In both cases, the assignment must reflect the student's ability to think independently, create, reflect, and act ethically, while remaining faithful to the fundamental principles of logotherapy and existential analysis.
Key emphases of the final assignment:
• existential logotherapeutic foundation of research or application,
• clearly defined research or practical problem with meaningful relevance,
• connection between theory, clinical practice, and the student's personal reflection,
• critical use of scientific sources and contemporary professional insights,
• inclusion of concrete examples from practice, supervision, or the autobiographical process,
• ethical sensitivity and understanding of the boundaries of therapeutic action,
• innovation and contribution to the development of practice, profession, or education,
• awareness of the therapist's own position and responsibility towards the person, system, and meaning.
Structure – orientation framework of the final thesis:
• Problem definition and existential framework of the topic
• Theoretical foundations of logotherapy and existential analysis
• Methodological approach (research or application model)
• Analysis, treatment or implementation of the project
• Reflection on clinical experience and personal involvement
• Discussion: meaning, limitations and implications for practice
• Conclusion: synthesis of the therapist's professional and personal formation
(The structure is sensibly adapted to the nature of the research or project work.)
Requirements
• Scope: 45,000–60,000 words (or a content-equivalent structure in the case of an application project),
• Clear and consistent justification in logotherapy and existential analysis,
• Authentic personal reflection included, not just a description,
• Use of appropriate scientific methodology and professional literature,
• Integration of clinical or practical experience,
• Originality, coherence and professional academic style.

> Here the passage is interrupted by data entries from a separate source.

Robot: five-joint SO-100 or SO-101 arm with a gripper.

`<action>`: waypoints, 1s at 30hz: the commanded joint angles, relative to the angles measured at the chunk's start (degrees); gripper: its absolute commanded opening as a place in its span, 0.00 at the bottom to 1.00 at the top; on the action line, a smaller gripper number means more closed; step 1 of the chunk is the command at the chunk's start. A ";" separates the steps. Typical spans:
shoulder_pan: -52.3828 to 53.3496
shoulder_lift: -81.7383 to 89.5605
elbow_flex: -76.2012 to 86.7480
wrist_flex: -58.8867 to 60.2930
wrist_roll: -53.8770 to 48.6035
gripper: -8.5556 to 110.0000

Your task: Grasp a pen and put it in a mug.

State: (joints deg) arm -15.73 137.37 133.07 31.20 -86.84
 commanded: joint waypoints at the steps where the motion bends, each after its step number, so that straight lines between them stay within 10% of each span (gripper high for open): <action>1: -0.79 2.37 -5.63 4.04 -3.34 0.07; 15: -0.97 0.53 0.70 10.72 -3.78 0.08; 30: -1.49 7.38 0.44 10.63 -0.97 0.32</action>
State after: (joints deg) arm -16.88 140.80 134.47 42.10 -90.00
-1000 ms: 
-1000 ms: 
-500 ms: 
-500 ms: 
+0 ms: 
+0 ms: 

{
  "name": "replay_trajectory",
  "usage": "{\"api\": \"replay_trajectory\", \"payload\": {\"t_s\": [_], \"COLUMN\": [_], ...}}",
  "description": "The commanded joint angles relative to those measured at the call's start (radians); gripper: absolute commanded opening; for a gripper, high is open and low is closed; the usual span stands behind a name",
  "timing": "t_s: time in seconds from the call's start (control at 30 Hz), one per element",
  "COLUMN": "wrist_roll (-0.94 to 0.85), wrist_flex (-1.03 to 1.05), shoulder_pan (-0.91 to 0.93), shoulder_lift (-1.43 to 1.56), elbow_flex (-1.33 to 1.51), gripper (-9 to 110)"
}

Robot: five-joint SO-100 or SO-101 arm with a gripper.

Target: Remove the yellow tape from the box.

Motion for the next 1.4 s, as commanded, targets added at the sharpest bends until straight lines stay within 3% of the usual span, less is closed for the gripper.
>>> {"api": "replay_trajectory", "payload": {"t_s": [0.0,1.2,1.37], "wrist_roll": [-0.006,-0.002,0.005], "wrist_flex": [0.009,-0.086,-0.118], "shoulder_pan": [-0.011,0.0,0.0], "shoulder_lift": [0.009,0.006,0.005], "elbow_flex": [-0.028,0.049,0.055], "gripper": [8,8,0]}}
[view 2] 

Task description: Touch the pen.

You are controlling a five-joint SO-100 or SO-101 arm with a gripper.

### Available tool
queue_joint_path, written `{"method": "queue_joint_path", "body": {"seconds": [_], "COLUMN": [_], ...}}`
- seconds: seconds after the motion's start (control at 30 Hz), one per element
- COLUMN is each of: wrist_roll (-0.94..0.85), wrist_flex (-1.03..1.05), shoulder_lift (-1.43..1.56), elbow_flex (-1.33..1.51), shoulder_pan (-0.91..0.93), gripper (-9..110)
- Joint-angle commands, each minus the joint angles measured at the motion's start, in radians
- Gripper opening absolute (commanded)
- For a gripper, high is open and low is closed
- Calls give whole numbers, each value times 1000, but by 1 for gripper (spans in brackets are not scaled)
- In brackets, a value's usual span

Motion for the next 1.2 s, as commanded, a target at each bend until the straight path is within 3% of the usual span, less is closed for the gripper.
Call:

Connection with other parts of the study
The final assignment organically connects the entire study process:
• the topic often begins to take shape in the 5th semester (research methodology),
• drafts and concepts are deepened in courses 17 and 18 or specific courses for sports psychotherapy
• reflections from the supervision year, case studies or autobiographical processes are included,
• the assignment connects therapy, supervision, personal growth and professional stance into a whole.

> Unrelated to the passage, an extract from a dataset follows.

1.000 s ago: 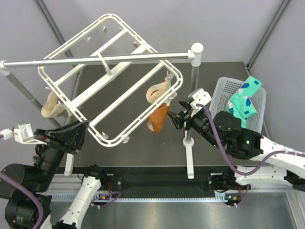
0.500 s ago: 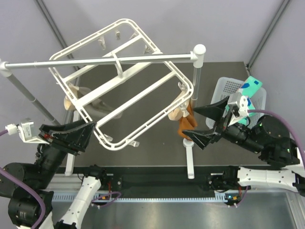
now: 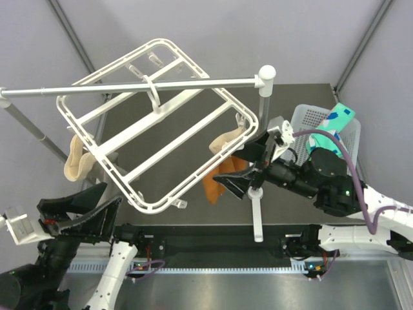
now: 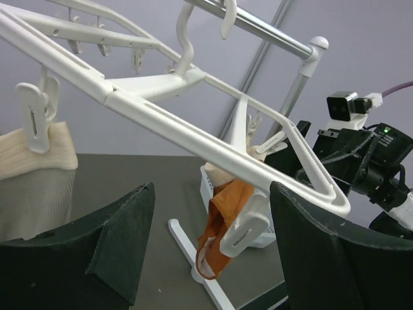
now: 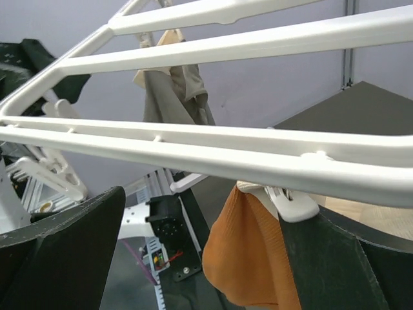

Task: Clip the socks to the hanger
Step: Rotate the hanger, then open the clamp at the hanger.

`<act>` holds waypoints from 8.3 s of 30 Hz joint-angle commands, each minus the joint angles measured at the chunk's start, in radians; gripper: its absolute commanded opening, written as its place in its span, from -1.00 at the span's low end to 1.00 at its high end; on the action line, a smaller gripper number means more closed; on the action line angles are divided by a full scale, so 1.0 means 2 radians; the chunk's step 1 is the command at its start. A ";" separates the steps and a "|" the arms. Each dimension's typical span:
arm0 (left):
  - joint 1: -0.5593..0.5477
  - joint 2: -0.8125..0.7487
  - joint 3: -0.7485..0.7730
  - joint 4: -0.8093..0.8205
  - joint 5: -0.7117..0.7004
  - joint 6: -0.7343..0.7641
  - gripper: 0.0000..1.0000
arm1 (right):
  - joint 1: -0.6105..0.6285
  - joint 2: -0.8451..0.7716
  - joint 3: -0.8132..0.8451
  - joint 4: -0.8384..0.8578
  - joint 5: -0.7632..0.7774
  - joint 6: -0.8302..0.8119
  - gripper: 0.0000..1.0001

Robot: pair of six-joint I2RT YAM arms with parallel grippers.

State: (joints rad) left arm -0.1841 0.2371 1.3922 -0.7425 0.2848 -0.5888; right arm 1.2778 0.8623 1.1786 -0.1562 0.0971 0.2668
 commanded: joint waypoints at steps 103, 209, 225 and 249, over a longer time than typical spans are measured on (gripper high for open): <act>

Objectives of the final thesis
• demonstrate the ability to think independently professionally and existentially,
• demonstrate maturity in the synthesis of theory, practice and the personal attitude of the therapist,
• create work with added value for therapeutic, sports or clinical practice,
• consolidate the identity of a therapist who works out of meaning and responsibility,
• round off professional and personal formation at EQF level 7,
• form an expert who does not complete his studies with a "diploma", but with his own, reflected professional voice.